== Segment start ==

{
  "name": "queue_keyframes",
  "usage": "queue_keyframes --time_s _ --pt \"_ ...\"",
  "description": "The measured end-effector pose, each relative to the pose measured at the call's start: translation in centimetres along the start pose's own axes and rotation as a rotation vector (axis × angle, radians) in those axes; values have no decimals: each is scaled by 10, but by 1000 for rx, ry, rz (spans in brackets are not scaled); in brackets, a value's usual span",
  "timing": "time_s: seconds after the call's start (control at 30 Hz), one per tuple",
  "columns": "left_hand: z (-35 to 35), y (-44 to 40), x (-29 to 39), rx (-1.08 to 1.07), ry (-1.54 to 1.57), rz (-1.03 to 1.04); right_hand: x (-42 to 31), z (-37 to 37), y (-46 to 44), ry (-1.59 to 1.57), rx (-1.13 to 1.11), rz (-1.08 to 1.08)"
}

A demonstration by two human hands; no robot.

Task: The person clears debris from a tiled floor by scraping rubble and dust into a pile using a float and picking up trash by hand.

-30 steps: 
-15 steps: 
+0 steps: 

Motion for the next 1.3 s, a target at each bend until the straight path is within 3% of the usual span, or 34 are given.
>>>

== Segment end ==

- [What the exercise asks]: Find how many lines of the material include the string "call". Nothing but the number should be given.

- [Written reply]: 2